May 2021 /// Vol 242 No. 5

Columns

Executive viewpoint

The energy transformation begins with digital transformation

Denis Saussus, Ikon Science

As oil and gas operators face increasing pressures to become more efficient and environmentally sustainable, human resource savings, smarter capital investment, knowledge preservation and risk management are all more critical than ever. Leveraging new ways to break down the silos that exist within companies, so that the right data and knowledge have the greatest impact on decision-making, is essential for success, as the industry transforms itself.

The oil and gas industry just experienced its third price collapse in 12 years. This most recent drop was unique, in that it combined a supply shock with an unprecedented drop in demand, due to a global health crisis. The Covid-19 pandemic accelerated what was already shaping up to be one of the industry’s most transformative periods.

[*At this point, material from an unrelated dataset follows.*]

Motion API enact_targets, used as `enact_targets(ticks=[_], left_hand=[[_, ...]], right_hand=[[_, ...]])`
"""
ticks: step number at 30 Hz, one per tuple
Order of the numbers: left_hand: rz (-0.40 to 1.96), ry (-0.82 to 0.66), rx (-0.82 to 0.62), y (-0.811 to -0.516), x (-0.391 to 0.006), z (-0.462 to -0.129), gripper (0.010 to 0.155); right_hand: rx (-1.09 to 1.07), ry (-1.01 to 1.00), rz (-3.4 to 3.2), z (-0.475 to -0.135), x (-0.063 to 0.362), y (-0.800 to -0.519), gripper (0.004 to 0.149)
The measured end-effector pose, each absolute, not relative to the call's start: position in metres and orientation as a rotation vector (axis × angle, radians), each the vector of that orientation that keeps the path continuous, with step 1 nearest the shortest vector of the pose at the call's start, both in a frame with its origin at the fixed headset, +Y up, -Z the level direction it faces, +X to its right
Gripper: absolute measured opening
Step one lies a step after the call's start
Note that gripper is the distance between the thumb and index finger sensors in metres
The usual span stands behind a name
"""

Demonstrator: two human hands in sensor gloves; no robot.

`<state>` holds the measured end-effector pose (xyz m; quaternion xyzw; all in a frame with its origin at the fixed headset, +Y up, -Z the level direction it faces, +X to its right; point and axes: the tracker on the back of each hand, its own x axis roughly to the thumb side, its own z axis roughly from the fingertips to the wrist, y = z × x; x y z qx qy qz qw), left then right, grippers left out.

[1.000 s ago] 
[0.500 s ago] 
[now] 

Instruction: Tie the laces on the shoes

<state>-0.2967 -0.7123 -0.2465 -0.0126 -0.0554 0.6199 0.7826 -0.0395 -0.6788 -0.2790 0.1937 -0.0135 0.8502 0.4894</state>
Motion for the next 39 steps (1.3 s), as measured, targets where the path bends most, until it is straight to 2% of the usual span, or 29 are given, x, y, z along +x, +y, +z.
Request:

Time to re-invent. Today, the industry is at an inflection point, making it necessary for operators to reinvent their businesses to focus on efficiency, amidst a rapidly shrinking pool of experts and a global imperative toward carbon-neutral energy solutions. Technological transformation is essential to success in taking the desired leap forward. Companies that are most proactive in effectively adopting digital transformation, to permanently change the way their businesses operate, are the ones that will come out on top.

However, much of the industry has yet to take advantage of opportunities that derive from using data and technology in an optimal, meaningful way. This leaves vast opportunities to do more with knowledge and data available by using digital transformation to capitalize on the value of investments made and/or to be made.

As early as the 1980s, operators began to adopt digital technologies, with a focus on better understanding a reservoir’s resource and production potential, improving health and safety, and boosting marginal operational efficiencies in oil fields around the world. What followed was a wave of digital oilfield initiatives that swept through most of the industry in the last three decades.

Harnessing massive data volumes. The amount of data generated per field has since increased exponentially, with ever-increasing live streams coming from wells, seismic and so forth—the volume of data generated today is vast and constantly being updated. Add to that the various initiatives around the Internet of Things (IoT), and the volume of constantly evolving production and drilling information that drives automated modeling and prediction technology is off the charts.

While oil and gas companies are data-rich, the efficient management and use of data has not kept up. These immense amounts of rich data are locked within silos inside different departments, unable to be accessed easily across an enterprise and leveraged to make more informed and rapid decisions. Company organization and legacy (and frequently proprietary) formats form these silos. Revolving door technical teams caused by resource cuts and outsourcing are also a major challenge. The resulting isolated workflows, poor utilization of data and derived knowledge, and thus compromised decisions, are exacerbated by cost, resources, skills and, in many cases, outdated company cultures.

Enabling access to, and utilization of, all this rich data held within an organization is especially critical now, because it redefines how the industry approaches the entire oilfield lifecycle, from appraisal to decommissioning, in a more sustainable manner driven by carbon-neutral objectives. With mounting shareholder pressure for operators to be as efficient and scalable as possible, and market pressures driven by shifting demand, identifying previously missed zones of pay or accurately predicting and planning for negative drilling events before they occur can have the potential to free up millions in capex budget and dramatically increase ROI.

It has never been more important for operators to drill smarter and safer with less capital investment and human resources. Yet, the key that makes this possible—digital transformation—continues to challenge many operators because of the perceived complexity.

Executing a plan. Formulating a sensible plan that takes the nuances of an operator’s business into consideration can be intimidating. For an industry that is generally very conservative and often reluctant to change, this is a massive challenge. Unfortunately, there is no “standard playbook,” when it comes to digital transformation, which is why it requires the insights and guidance of cloud and data analytics subject matter experts early, and throughout the process.

From our point of view, we have recognized the urgent need for operators to make this digital shift and have focused our resources on how to help unlock the value of data and knowledge isolated within any company. We’ve witnessed the value promoted in our clients when the correct technology, coupled with defined processes and empowered organizational culture, is applied to technical subsurface challenges. Project ramp-up becomes instantaneous, real-time drilling is seamlessly incorporated, and derived results are shared immediately with decision-makers across the business units, to assist with de-risking and maximizing the potential of asset exploitation. Digital transformation is the crux of these foundational operational aspects.

The time is now for this important pivot for oil and gas businesses. To maintain growth and survive in the future, businesses face a sizeable challenge to find innovative solutions that maximize productivity while controlling rising costs and promoting long-term business viability. True digital transformation is the only way to make this happen. The companies that actively embrace and manage this digital transformation will make their businesses smarter, more efficient and more profitable.

The Authors ///

Denis Saussus CEO of Ikon Science, has over 20 years of expertise in various aspects of software commercialization, leading to successful introductions of several state-of-the-art scientific software applications for oil and gas; particularly in quantitative interpretation and geostatistical reservoir modeling.